A line containing "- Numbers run" appears in the material below. Return exactly every line from the first through that one, and only those.

- Data section:
☆ ☆ ☆ ☆ ☆

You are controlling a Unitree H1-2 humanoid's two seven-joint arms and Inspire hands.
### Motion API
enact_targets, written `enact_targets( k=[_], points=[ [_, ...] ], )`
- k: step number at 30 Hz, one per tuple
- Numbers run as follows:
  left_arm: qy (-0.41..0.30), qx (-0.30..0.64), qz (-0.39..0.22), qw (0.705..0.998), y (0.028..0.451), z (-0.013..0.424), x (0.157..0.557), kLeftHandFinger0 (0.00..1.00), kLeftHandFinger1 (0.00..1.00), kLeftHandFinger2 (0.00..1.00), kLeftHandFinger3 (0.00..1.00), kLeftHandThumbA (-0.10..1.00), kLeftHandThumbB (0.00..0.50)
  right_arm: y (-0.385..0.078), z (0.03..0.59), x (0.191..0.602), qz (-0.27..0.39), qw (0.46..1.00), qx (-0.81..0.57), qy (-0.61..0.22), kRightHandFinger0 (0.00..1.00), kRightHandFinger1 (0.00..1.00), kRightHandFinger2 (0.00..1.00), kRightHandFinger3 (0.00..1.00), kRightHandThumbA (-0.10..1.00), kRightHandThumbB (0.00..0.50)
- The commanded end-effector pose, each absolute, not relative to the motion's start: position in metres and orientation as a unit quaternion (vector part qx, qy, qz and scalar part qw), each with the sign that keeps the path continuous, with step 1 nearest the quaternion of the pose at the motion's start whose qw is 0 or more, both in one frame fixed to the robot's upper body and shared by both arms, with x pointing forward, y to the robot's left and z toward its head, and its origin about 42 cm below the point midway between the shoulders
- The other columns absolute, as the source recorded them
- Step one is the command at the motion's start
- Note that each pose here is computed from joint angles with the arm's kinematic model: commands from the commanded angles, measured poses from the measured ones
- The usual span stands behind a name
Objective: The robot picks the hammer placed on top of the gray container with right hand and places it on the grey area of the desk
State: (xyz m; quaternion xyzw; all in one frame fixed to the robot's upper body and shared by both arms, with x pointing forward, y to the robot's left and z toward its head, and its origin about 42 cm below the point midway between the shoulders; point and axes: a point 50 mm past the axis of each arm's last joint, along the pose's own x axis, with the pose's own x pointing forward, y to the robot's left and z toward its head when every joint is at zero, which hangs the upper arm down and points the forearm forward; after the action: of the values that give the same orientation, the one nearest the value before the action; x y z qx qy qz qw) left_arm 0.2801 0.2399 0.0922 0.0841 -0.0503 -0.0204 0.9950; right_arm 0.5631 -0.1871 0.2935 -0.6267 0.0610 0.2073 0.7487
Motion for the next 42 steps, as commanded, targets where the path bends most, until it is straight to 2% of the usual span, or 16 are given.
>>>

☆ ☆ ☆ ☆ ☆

- Worked solution:
You are controlling a Unitree H1-2 humanoid's two seven-joint arms and Inspire hands.
### Motion API
enact_targets, written `enact_targets( k=[_], points=[ [_, ...] ], )`
- k: step number at 30 Hz, one per tuple
- Numbers run as follows:

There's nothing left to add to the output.